So You Want A Personal Trainer?Heather Spohr
When I was younger I fantasized about what it would be like to have a personal trainer. Back then I thought they were only for the rich, but figured that if I could somehow afford one I’d have 6% body fat and arms like Madonna. Now that I’m older and have had a few personal trainers, I know that I was pretty clueless back then. Trainers aren’t as expensive as I once thought, but if you aren’t smart about how you use them they might as well cost a million bucks. Luckily for you, I have some advice on how to get your money’s worth from a personal trainer.

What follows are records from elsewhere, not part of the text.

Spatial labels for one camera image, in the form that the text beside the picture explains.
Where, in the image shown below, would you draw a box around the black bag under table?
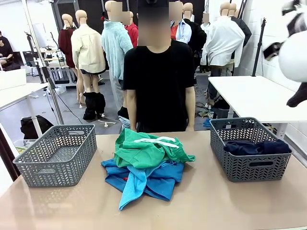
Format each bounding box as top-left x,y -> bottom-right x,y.
213,99 -> 231,119

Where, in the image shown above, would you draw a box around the mannequin in black coat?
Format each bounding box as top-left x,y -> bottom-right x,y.
229,2 -> 252,48

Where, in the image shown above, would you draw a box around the white table with white legs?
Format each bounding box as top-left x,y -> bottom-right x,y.
0,82 -> 48,137
208,75 -> 307,144

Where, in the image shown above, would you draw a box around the silver metal tripod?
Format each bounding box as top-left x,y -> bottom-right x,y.
47,78 -> 65,125

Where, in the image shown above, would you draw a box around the green shorts white drawstring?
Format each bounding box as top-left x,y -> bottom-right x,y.
113,128 -> 196,168

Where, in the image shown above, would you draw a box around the seated person in black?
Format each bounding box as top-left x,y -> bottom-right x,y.
0,31 -> 21,71

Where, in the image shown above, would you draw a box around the mannequin in cream jacket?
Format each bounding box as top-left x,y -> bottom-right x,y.
71,9 -> 106,108

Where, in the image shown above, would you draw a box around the turquoise textured garment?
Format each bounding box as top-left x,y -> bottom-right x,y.
118,165 -> 159,211

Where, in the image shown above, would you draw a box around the tall grey metal stand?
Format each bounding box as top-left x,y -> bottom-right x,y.
21,0 -> 51,83

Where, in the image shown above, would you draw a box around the light blue denim jeans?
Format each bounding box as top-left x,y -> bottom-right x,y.
118,116 -> 131,131

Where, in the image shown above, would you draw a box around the white side platform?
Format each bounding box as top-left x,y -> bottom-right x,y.
0,153 -> 20,198

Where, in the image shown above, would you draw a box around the person's right forearm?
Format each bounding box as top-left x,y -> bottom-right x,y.
126,103 -> 138,126

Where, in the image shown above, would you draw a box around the black trousers on floor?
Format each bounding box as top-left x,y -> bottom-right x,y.
83,92 -> 106,120

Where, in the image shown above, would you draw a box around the mannequin in white shirt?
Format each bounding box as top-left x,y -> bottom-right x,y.
201,2 -> 246,77

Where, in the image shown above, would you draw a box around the mannequin in light blue sweater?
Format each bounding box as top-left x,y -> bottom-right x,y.
101,0 -> 134,112

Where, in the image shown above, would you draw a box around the white box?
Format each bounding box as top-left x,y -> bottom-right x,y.
0,69 -> 27,91

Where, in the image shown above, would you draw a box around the black stand leg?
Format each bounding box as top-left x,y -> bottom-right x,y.
0,129 -> 22,182

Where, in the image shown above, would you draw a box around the grey plastic woven basket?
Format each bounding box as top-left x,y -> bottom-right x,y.
210,116 -> 294,183
13,124 -> 98,188

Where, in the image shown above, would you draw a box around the black garment on mannequin feet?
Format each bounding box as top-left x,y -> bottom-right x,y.
117,106 -> 130,119

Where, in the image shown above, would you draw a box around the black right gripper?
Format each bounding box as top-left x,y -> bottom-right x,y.
286,82 -> 307,108

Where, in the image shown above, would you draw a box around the person in black t-shirt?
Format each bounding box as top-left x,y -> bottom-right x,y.
122,0 -> 196,133

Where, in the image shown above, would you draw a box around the mannequin in blue shirt red top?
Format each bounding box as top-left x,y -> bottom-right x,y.
170,1 -> 192,44

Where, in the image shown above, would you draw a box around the mannequin in maroon sweater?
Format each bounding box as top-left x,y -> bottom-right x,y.
58,13 -> 84,106

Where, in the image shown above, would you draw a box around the person's left forearm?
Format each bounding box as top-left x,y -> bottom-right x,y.
186,102 -> 196,126

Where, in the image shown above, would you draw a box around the mannequin in black jacket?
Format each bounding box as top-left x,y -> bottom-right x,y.
183,2 -> 207,72

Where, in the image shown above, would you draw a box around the royal blue t-shirt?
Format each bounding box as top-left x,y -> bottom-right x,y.
100,158 -> 185,202

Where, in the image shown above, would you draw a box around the black tripod stand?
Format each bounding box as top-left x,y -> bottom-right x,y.
251,17 -> 267,77

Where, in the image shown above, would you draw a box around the clear plastic storage box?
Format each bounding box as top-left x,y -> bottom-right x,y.
13,138 -> 36,154

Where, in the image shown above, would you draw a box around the metal mannequin base plate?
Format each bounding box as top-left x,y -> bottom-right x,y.
97,117 -> 117,127

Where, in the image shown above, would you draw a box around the navy blue garment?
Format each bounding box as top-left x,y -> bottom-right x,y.
223,139 -> 291,156

Be Specific About What You Want
I hired my first trainer in the months leading up to my wedding. When the fitness manager at the gym asked me what I wanted to accomplish with a trainer, I said simply, “Well, I’m getting married…I’d like to be thinner, I guess.” What I SHOULD have said was, “My dress really features my arms and back, so I’d like to work on toning them.” My trainer had me do tons of cardio and almost no strength training. I lost a bit of weight but my arms were not what I’d hoped. It was my own fault, though – when I finally brought up to my trainer that I wanted to work on my arms, she gave me a song and dance about having already created a program for me and it was too late to get muscle tone (it wasn’t). Which leads me to my next point:
Don’t Be Afraid to Switch Trainers
The trainer I had before my wedding was the pits. Not only was she chronically late, but she checked her cell phone dozens of times during each session and barely paid attention to what I was doing. When I brought up that my fitness goals had changed (you know, that I wanted buff arms), she refused to change the program she’d designed for me. I complained constantly to Mike, but I felt awkward about complaining to the gym’s management. I knew I’d run into her and I didn’t want to cause a scene. That was dumb – I was paying for a service and I wasn’t happy with it. I should have immediately switched when I realized that she and I did not mesh.

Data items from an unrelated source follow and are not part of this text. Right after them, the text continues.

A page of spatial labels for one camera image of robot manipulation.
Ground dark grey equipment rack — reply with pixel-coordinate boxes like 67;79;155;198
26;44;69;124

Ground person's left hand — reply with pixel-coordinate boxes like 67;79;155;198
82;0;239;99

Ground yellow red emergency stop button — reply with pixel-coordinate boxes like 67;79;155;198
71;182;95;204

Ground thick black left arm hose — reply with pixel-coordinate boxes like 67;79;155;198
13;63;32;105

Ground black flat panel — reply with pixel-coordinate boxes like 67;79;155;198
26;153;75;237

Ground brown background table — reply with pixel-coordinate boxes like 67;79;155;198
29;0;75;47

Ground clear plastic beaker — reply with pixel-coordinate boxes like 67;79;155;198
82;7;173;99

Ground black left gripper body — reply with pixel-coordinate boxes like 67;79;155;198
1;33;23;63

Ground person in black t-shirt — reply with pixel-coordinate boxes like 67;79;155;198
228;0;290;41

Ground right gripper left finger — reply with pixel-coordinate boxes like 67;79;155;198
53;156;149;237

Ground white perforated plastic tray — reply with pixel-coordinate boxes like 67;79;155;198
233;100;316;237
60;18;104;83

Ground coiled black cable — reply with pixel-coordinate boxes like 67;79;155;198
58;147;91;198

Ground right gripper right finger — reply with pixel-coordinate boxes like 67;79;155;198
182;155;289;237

Be Honest About Your Limitations
I hired my next trainer after I had my daughter, Annabel, and needed to get back in shape after two pregnancies in two years. I was up-front with the fitness manager that, while I wanted to lose baby weight, I’d just come off a physically rough couple of years. The fitness manager was able to pair me with a trainer that could handle my postpartum restrictions. I ended up being matched with a trainer that was in medical school. Dr. Trainer, as I called him, read up everything he could about my recent medical history – premature rupture of the membranes, gestational diabetes, prolonged bed rest – and created a workout that was appropriate for me. While he had additional expertise due to his extra schooling, all trainers go through a certification program where they learn how to modify programs for all levels and limitations.
Trainers Can Give You An Extra Push
After working with a few trainers, I feel very confident in gyms and know what to do. After my family moved, I joined a new gym and had no interest in working with another trainer. But, my new membership came with six free training sessions, so I decided to use them when I needed an extra push. My new trainer now gives me different exercises when I’m in a rut, and they definitely make a difference.
Personal trainers are great, but they can’t do it all. If you aren’t willing to put in the additional time and effort it takes to get in shape (exercising on your own, eating right, etc) you won’t see results from your training sessions. A personal trainer is just one piece of the puzzle for overall fitness, and if you don’t use them right you’re just throwing money down the drain.